OpenAI on Friday unveiled the GPT-5.6 family of AI models, launching a limited preview of its new models codenamed Sol, Terra, and Luna before a broader planned release expected in the coming weeks.
The announcement comes one day after reports that President Donald Trump’s administration asked OpenAI to limit GPT-5.6's initial release while officials evaluate the model under a developing federal framework for frontier AI systems—reports that proved accurate.
Calling it the flagship model, OpenAI said GPT-5.6 Sol improves performance across coding, biology, and cybersecurity. The company said Terra delivers performance comparable to GPT-5.5 at a lower cost, while Luna is designed for high-volume, low-cost workloads. The release also introduces "max" and "ultra" reasoning modes, giving Sol more time to solve complex problems or coordinate multiple subagents for demanding tasks.
“We're beginning a limited preview of the GPT‑5.6 series: Sol, our flagship model; Terra, a balanced model for everyday work; and Luna, a fast and affordable model,” OpenAI wrote. “Terra has competitive performance to GPT‑5.5 while being 2x cheaper, and Luna brings strong capability at our lowest cost.”
In the announcement, OpenAI confirmed it shared the models with the U.S. government before launch, and is beginning with a limited preview at the administration's request while the two sides develop a process for future frontier AI releases.
“As part of our ongoing engagement with the U.S. government, we previewed our plans and the models’ capabilities ahead of today’s launch,” the company wrote. “At their request, we are starting with a limited preview for a small group of trusted partners whose participation has been shared with the government, before releasing more broadly.”
The move follows the administration's earlier order that Anthropic limit access to its Fable 5 and Mythos 5 models, making GPT-5.6 the second frontier AI system this month whose rollout has been impacted by the White House.
In testing, OpenAI claimed Sol achieved the highest score on TerminalBench, a benchmark for command-line software engineering tasks, and outperformed GPT-5.5, Claude Mythos 5, and Fable 5.
“GPT‑5.6 Sol also shows broad improvements in biology workflows,” OpenAI wrote. “On GeneBench v1, which evaluates long-horizon genomics and quantitative-biology analyses, it achieves stronger results than GPT‑5.5 while using fewer tokens.”
In terms of cybersecurity, OpenAI said GPT-5.6 pairs stronger cybersecurity capabilities with expanded safeguards designed to support defensive security research, while limiting offensive misuse.
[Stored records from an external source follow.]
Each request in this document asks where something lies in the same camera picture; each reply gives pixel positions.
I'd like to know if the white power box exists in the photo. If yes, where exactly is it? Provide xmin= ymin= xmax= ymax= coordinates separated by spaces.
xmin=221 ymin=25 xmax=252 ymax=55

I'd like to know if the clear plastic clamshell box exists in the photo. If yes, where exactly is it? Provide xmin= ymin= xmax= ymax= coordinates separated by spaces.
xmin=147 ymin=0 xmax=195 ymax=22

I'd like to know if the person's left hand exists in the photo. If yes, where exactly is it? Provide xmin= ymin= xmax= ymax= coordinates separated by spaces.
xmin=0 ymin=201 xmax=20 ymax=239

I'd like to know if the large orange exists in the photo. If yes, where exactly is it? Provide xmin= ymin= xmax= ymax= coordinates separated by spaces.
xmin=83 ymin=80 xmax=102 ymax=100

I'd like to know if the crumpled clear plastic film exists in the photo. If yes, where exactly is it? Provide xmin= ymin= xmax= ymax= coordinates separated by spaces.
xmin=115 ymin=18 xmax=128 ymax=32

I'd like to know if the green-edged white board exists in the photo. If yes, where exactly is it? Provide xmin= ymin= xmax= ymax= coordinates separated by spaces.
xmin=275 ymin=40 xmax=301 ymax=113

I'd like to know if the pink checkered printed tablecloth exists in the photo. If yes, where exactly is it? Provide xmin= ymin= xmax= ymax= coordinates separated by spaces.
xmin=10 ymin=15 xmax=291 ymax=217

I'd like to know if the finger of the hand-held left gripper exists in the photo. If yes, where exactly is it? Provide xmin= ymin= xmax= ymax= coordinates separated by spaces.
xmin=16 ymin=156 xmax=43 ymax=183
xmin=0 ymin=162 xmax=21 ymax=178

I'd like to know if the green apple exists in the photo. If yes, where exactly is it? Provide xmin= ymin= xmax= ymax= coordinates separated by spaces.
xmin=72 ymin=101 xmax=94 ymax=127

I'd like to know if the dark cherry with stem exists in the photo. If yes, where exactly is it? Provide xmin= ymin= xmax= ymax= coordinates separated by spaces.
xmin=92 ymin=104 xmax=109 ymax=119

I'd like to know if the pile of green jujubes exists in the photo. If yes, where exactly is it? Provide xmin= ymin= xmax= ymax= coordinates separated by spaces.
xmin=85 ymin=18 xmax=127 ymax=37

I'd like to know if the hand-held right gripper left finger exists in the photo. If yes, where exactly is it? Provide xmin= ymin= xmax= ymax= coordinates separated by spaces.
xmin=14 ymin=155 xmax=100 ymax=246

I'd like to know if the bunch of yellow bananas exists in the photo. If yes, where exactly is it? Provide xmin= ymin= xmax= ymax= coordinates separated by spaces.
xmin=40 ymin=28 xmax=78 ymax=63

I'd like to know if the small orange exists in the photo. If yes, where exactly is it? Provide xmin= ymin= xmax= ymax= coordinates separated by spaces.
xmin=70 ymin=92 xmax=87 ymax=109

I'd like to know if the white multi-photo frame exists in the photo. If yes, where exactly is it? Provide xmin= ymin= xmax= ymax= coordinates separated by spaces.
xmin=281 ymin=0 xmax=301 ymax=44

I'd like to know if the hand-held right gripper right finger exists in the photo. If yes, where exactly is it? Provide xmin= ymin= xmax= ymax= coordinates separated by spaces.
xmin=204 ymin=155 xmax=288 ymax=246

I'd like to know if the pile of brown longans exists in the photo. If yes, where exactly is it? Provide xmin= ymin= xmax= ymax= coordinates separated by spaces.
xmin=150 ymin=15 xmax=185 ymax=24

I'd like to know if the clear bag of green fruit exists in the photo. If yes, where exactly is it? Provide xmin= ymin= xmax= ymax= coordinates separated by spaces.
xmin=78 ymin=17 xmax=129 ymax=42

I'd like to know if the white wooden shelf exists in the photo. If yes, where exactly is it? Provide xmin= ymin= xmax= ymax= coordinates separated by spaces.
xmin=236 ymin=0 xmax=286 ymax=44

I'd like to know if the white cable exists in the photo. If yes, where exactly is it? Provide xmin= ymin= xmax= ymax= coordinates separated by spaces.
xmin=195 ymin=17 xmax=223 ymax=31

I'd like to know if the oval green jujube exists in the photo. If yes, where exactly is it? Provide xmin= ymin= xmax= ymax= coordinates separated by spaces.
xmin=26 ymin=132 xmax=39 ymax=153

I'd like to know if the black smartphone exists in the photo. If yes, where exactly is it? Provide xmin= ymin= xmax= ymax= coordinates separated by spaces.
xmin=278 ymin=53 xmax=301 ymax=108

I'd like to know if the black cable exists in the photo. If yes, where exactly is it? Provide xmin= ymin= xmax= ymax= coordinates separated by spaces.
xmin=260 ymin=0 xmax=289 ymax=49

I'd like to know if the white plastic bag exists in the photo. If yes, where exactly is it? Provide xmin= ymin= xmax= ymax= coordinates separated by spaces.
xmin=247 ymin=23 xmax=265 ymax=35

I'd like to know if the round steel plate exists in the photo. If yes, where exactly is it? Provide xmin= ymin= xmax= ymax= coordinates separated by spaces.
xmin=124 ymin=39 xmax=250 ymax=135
OpenAI added that the model remains below its Cyber Critical threshold because, although it can identify vulnerabilities and exploit components, it could not autonomously produce a complete exploit chain during testing.
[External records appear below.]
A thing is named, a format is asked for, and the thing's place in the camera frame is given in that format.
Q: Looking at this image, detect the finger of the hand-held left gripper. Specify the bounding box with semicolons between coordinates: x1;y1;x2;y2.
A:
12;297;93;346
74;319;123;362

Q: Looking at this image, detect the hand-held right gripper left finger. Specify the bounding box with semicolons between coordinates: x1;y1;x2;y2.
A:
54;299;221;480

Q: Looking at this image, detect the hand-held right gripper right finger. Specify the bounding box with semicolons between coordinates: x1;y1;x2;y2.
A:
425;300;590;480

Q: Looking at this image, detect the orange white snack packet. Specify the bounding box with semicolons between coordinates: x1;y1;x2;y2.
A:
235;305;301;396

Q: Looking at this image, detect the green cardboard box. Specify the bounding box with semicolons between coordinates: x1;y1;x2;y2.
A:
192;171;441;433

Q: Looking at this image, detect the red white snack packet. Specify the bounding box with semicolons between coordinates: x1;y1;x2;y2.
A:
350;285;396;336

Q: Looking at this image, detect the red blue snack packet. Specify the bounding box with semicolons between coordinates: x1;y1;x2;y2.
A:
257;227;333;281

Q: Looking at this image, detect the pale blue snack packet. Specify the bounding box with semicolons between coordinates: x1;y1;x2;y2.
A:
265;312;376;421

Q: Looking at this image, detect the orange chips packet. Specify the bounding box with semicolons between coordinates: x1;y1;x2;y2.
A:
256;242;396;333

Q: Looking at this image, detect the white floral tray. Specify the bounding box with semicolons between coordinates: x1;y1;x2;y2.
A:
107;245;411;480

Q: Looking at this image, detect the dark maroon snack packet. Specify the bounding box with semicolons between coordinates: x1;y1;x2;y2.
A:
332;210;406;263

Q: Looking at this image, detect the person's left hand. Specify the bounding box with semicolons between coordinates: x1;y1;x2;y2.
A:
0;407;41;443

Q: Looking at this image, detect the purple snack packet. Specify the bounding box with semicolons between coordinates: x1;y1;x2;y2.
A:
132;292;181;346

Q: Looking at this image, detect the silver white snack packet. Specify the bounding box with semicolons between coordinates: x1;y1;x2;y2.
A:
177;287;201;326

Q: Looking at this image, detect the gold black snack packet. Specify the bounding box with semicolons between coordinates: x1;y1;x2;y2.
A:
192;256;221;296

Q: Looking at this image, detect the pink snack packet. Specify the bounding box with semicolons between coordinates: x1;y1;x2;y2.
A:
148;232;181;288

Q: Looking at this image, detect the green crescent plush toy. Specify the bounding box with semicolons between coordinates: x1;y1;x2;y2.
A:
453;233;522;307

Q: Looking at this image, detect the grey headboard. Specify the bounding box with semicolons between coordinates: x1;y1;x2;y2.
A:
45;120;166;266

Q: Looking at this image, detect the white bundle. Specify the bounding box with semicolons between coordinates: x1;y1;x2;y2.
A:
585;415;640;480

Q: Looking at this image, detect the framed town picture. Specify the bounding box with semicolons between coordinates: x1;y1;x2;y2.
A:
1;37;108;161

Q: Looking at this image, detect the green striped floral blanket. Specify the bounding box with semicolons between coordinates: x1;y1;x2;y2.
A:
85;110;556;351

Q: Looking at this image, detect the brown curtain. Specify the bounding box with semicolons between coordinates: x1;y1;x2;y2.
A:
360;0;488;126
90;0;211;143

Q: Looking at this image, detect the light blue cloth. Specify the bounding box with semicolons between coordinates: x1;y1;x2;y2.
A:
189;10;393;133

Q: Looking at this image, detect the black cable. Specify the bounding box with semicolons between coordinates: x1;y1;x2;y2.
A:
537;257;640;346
“GPT‑5.6 is trained to refuse prohibited cyber assistance, including when users attempt to disguise their intent or jailbreak the model,” the company said. "These model-level safeguards establish the first boundary around what the model should and should not help with.”
According to OpenAI, during the preview, GPT-5.6 Sol, Terra, and Luna will be available through the API and Codex to a select group of partners before expanding publicly to ChatGPT and other users. OpenAI also introduced a new naming system for the model family and said GPT-5.6 Sol will launch on Cerebras in July, offering inference speeds of up to 750 tokens per second.
Despite the ordered limited rollout, OpenAI said it still intends to make the models broadly available to the public.
“We believe in broad access, and we plan to make GPT‑5.6 Sol, Terra, and Luna generally available in the coming weeks,” they said.